Required work:
Word for word, restate the lines of the listing below from the line with "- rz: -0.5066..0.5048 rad" through the line with "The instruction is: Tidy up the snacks", and do not include the pictures.
Start of Dataset content
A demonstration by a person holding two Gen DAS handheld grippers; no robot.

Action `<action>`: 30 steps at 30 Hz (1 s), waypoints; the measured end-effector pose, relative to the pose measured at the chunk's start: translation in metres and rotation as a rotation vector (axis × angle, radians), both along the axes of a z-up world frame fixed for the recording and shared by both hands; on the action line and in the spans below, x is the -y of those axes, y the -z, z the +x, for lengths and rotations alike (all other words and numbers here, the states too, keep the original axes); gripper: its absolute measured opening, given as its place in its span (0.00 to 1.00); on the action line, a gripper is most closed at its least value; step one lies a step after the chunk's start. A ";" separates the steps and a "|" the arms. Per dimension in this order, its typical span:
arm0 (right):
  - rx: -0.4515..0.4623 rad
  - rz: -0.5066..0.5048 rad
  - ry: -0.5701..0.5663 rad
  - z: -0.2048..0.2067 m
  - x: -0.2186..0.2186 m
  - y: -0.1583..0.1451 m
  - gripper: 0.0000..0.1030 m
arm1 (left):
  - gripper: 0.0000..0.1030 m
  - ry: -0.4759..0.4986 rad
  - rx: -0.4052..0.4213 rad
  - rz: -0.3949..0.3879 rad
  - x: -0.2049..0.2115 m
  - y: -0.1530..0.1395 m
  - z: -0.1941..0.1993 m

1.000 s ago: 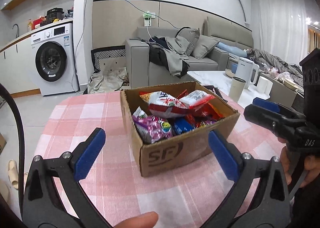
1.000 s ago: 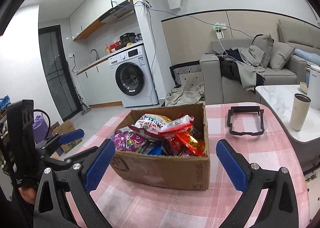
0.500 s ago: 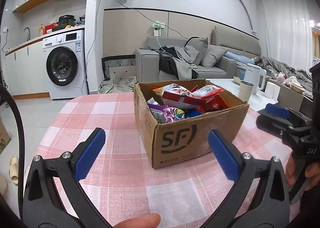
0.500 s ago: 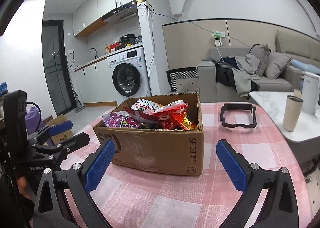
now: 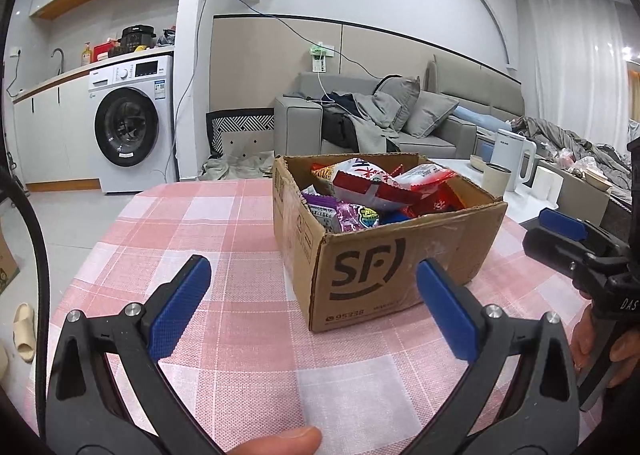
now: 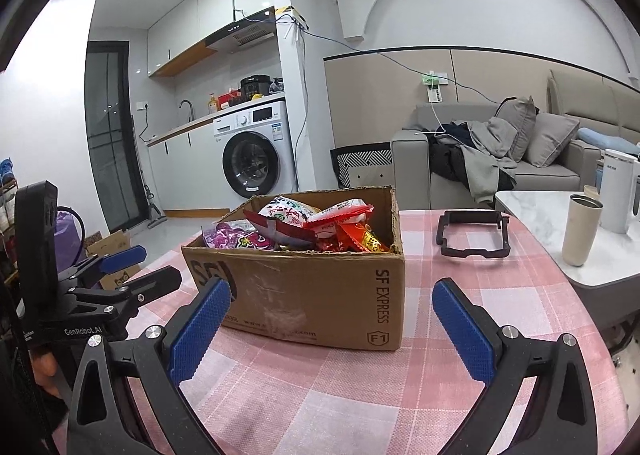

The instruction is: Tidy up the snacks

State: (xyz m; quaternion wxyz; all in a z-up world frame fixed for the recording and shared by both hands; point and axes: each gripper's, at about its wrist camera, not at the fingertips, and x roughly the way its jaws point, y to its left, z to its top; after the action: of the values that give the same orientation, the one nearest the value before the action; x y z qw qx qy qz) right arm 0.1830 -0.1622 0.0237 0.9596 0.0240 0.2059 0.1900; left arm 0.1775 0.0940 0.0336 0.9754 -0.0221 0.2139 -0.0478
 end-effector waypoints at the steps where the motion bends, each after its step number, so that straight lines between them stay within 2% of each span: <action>1: -0.001 0.001 -0.001 0.000 0.000 0.000 1.00 | 1.00 0.001 0.000 0.000 0.000 0.000 0.000; 30: 0.022 -0.029 -0.002 -0.003 -0.005 0.001 1.00 | 1.00 -0.002 -0.013 -0.008 -0.001 0.002 0.002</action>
State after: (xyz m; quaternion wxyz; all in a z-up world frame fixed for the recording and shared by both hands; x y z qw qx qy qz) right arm 0.1803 -0.1576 0.0223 0.9620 0.0077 0.1979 0.1880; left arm 0.1793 0.0948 0.0319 0.9740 -0.0265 0.2198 -0.0474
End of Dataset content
Written response:
  - rz: -0.5066..0.5048 rad
  - ry: -0.5701..0.5663 rad
  - z: -0.2048..0.2067 m
  - x: -0.2186..0.2186 m
  - y: -0.1583..0.1451 m
  - gripper: 0.0000..0.1030 m
arm1 (left):
  - gripper: 0.0000..0.1030 m
  - ry: -0.4759..0.4986 rad
  - rx: -0.4052..0.4213 rad
  - rz: -0.3949..0.3879 rad
  - x: -0.2049..0.2115 m
  - y: -0.1530..0.1395 m
  - z: -0.1941..0.1993 m

1.000 s ago: 
1.000 s ago: 
0.500 s ago: 
0.500 s ago: 
now: 
now: 

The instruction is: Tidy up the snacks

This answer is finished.